Back To Basics: Ramp Up Covid-19 Testing And Contact Tracing

The target should be to attain and maintain the WHO benchmark of 5% positivity rate, as well as to trace and quarantine 80% of close contacts within three days of confirmation of a case.

The data on the Covid-19 situation in Malaysia is an indictment of its management. 

The number of positive cases exceeded 1.5 million on 20 August 2021. It took 482, 65 and 27 days to exceed 500,000, 1 million and 1.5 million cases respectively.

At its current trajectory, it will exceed 2.0 million cases shortly. In the global league of cumulative reported cases, Malaysia was in the 23rd position on August 28, 2021, up from 39th on May 31 and 85th on November 18, 2020. 

The number of total reported deaths exceeded 15,000 on August 26. It took 519, 39 and 21 days to exceed 5,000, 10,000 and 15,000 deaths respectively.

On August 20, the number of daily cases and daily reported deaths per million population exceeded that of India, Indonesia, and Philippines the only Asian countries with more cases than Malaysia.  

It took more than 18 months for the Ministry of Health (MOH) to disclose that the estimated actual prevalence of Covid-19 is three times that of every reported positive case

The disclosure revealed a fundamental flaw in the management of Covid-19 in Malaysia i.e. insufficient testing and by extension, insufficient contact tracing and isolation of positive cases. Undetected infected individuals would continue to spread the infection in the community. 

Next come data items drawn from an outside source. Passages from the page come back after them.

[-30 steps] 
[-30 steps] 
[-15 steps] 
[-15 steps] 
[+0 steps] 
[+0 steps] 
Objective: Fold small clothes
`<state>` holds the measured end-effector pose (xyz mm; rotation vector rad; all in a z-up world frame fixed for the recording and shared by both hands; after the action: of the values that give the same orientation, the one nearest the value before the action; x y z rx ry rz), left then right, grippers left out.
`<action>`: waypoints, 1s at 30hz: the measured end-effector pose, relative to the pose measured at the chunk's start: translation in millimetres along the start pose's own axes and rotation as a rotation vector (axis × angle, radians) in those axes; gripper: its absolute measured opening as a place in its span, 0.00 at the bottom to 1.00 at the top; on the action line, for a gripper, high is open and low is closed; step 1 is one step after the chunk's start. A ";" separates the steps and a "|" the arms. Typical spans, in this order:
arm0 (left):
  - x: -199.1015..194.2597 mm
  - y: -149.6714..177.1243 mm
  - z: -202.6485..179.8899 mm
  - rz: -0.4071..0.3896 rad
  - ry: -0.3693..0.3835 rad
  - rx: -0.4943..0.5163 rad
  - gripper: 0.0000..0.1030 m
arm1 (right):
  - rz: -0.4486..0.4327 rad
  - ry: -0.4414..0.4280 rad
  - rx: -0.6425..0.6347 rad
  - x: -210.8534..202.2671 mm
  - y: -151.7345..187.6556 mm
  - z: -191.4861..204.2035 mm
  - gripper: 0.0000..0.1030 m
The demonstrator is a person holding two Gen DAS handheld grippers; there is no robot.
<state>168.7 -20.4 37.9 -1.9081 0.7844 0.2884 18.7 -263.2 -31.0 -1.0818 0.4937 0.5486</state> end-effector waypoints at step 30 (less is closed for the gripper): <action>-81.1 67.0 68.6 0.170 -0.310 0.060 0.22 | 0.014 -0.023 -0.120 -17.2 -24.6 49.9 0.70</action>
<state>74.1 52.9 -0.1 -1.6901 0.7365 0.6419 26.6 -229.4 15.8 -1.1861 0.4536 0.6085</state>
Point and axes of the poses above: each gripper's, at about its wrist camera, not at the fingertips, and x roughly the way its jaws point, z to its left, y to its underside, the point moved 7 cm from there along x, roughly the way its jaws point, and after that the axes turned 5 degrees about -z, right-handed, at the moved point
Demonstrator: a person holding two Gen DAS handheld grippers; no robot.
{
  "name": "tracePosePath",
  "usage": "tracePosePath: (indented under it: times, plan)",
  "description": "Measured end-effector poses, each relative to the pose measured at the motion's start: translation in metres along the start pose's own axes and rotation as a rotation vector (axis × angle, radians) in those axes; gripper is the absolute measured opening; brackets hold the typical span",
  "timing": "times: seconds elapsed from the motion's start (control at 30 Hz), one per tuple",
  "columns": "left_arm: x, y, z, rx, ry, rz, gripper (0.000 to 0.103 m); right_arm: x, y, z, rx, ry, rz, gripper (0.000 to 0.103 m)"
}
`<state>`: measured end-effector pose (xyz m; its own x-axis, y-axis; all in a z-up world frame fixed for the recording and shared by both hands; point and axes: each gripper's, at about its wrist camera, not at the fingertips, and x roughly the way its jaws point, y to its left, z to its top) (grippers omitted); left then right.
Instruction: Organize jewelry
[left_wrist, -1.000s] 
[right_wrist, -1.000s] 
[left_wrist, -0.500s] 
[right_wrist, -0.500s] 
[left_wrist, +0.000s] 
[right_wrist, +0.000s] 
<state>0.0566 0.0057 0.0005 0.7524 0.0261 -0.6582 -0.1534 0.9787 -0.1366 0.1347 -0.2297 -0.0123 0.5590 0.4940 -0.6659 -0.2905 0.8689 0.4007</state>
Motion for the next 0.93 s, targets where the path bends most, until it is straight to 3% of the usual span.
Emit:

Insufficient testing, and by extension, inadequate contact tracing, are one of the primary contributing factors to the continuing large number of cases and deaths. 

In the absence of any definitive treatment, the basic public health procedure in managing Covid-19 is still Find-Test-Trace-Isolate-Surveillance (FTTIS).

The statement of the director-general of the World Health Organization (WHO) on March 16, 2020, “You cannot fight a fire blindfolded. And we cannot stop this pandemic if we don’t know who is infected”, is as relevant today as it was then — more so, with the current Covid-19 situation in Malaysia. 

Testing And Public Health

Testing is part of a comprehensive strategy to suppress viral spread and save lives. It should be strategic, make the best use of available resources and link to clear public health goals.

Testing can identify symptomatic and asymptomatic cases, inform clinical management, and support contact tracing.

As individuals can become infectious within days of viral exposure and before symptoms develop, there is only a narrow window within which to identify them before they infect others.

As such, rapid testing is vital for effective contact tracing, with contacted individuals advised to isolate themselves pre-emptively while awaiting test results. 

Some salient statements in the WHO’s recommendations for national testing strategies, dated June 25, 2021, include:

  • Diagnostic testing for SARS-CoV-2 is a critical component to the overall prevention and control strategy for Covid-19. 
  • Countries should have a national testing strategy in place with clear objectives that can be adapted according to changes in the epidemiological situation, available resources and tools, and country specific context. 
  • It is critical that all SARS-CoV-2 testing is linked to public health actions to ensure appropriate clinical care and support and to carry out contact tracing to break chains of transmission. 
  • All individuals meeting the suspected case definition for Covid-19 should be tested for SARS-CoV-2, regardless of vaccination status or disease history.
  • Individuals meeting the suspected case definition for Covid-19 should be prioritised for testing.
  • If resources are constrained and it is not possible to test all individuals meeting the case definition, the following cases should be prioritized for testing: individuals who are at risk of developing severe disease; health workers; inpatients in health facilities; the first symptomatic individual or subset of symptomatic individuals in a closed setting (e.g. long-term care facilities) in the setting of a suspected outbreak.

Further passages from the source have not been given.